(EXERCISE REQUIREMENTS): Only one stretch of the data is wanted: the line containing "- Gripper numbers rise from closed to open", the line containing "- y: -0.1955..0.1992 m", and every line between them, copied exactly.

(Saved data entries):
[Start of Attachment]
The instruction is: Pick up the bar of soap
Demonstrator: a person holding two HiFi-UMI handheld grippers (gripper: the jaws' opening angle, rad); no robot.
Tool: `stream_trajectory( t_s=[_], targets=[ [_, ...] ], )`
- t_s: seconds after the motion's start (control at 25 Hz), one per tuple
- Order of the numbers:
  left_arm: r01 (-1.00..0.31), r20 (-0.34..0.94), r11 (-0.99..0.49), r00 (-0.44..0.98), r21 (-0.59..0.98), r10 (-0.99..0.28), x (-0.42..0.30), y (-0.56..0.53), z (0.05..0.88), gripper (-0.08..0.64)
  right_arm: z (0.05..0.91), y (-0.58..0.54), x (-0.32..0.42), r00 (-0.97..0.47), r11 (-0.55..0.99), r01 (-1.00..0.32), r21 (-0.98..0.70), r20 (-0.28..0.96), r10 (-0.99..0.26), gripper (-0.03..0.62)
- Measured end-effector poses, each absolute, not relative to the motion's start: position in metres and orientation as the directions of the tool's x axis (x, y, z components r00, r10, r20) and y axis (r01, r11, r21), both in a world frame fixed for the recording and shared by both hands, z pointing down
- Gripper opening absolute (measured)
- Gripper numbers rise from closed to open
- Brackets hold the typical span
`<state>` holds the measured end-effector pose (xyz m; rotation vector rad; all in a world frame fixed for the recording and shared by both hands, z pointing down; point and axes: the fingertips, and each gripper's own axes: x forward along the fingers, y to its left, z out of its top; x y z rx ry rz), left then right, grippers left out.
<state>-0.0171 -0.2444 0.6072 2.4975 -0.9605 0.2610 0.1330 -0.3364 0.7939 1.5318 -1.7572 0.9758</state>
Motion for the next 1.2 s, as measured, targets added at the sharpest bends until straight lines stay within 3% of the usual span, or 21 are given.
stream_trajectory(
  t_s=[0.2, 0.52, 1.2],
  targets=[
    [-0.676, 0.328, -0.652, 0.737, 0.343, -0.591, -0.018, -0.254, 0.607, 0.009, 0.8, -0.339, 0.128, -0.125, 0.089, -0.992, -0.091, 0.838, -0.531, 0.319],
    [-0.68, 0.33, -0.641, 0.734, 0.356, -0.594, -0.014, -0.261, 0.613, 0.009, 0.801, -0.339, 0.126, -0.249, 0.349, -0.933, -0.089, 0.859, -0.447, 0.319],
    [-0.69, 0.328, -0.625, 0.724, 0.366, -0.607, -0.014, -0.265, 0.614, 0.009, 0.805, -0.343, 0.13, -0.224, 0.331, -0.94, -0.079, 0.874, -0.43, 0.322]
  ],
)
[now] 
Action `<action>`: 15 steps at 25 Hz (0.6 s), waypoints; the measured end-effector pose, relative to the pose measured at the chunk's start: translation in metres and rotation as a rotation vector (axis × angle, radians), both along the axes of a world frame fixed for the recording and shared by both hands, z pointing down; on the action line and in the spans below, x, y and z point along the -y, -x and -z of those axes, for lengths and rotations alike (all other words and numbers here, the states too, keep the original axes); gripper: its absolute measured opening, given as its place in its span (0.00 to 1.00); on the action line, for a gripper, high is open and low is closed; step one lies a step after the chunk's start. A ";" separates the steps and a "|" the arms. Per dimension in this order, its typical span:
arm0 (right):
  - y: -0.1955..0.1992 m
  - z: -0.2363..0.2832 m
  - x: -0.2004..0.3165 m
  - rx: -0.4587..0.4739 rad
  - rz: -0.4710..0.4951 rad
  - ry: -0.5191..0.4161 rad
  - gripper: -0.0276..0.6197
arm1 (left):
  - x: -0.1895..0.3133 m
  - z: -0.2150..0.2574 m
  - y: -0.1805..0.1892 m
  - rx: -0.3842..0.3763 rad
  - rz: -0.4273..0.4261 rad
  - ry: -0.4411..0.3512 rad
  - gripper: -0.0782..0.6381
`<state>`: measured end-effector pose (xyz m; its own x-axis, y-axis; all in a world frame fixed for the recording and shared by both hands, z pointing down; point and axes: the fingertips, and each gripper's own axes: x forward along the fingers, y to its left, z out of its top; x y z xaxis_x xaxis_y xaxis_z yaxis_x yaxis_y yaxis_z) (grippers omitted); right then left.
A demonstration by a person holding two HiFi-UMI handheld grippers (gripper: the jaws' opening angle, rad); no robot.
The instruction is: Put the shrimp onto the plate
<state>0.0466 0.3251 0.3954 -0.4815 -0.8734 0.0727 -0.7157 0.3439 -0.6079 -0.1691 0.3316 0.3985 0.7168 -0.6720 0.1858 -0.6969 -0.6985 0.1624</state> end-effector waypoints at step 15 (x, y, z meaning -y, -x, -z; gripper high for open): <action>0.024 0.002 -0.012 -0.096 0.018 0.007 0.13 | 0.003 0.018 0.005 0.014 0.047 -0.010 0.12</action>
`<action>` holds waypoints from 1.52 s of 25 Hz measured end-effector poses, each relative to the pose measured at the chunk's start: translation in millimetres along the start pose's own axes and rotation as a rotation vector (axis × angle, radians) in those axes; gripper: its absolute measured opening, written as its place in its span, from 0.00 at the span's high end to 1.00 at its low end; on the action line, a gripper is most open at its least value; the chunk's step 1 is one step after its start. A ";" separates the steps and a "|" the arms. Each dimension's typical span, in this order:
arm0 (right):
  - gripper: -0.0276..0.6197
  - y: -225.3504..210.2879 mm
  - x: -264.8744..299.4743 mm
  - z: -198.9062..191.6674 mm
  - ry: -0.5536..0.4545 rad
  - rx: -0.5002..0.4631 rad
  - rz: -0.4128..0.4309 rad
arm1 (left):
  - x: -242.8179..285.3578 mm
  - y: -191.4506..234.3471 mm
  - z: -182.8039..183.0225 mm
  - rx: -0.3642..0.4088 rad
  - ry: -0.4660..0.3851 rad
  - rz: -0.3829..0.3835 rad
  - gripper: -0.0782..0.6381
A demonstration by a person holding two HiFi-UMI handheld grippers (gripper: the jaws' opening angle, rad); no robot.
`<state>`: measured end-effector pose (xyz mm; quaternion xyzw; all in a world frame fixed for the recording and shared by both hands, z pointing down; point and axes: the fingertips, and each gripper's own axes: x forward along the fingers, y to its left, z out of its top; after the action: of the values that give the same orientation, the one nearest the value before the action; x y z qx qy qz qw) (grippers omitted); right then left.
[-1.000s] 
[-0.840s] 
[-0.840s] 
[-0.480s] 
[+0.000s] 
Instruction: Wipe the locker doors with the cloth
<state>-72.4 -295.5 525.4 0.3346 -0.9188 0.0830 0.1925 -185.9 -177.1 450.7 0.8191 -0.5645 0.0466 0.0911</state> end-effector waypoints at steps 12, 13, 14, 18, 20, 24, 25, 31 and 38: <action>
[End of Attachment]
(EXERCISE OUTPUT):
- Gripper numbers rise from closed to open
- Brackets hold the typical span
`<state>` holds the measured end-effector pose (xyz m; rotation vector rad; all in a world frame fixed for the recording and shared by both hands, z pointing down; point and axes: the fingertips, and each gripper's own axes: x forward along the fingers, y to its left, z out of its top; x y z rx ry rz), left then right, grippers left out.
<state>-0.0171 -0.2444 0.6072 2.4975 -0.9605 0.2610 0.1330 -0.3364 0.7939 1.5318 -1.7572 0.9758</state>
Motion for the next 1.2 s, as measured, targets added at the sharpest bends until straight lines stay within 3% of the usual span, or 21 are given.
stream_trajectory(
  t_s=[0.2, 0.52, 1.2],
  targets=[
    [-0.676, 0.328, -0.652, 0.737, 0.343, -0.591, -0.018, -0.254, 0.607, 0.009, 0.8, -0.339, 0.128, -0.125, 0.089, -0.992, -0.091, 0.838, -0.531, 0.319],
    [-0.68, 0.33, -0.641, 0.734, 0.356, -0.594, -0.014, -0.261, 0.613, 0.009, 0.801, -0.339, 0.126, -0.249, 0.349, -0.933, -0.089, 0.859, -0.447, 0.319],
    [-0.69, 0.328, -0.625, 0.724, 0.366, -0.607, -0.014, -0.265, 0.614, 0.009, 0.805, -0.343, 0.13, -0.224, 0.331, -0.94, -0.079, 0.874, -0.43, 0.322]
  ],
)
[now] 
Action `<action>`: 15 steps at 25 Hz (0.6 s), waypoints; the measured end-effector pose, relative to the pose measured at the chunk's start: translation in metres and rotation as a rotation vector (axis × angle, radians), both along the axes of a world frame fixed for the recording and shared by both hands, z pointing down; on the action line and in the spans below, x, y and z point along the -y, -x and -z of those axes, for lengths and rotations alike (all other words and numbers here, the states too, keep the original axes); gripper: its absolute measured opening, given as its place in its span (0.00 to 1.00); on the action line, for a gripper, high is open and low is closed; step one lies a step after the chunk's start. A ";" separates the steps and a "|" the arms. Per dimension in this order, its typical span:
arm0 (right):
  - y: -0.1955..0.1992 m

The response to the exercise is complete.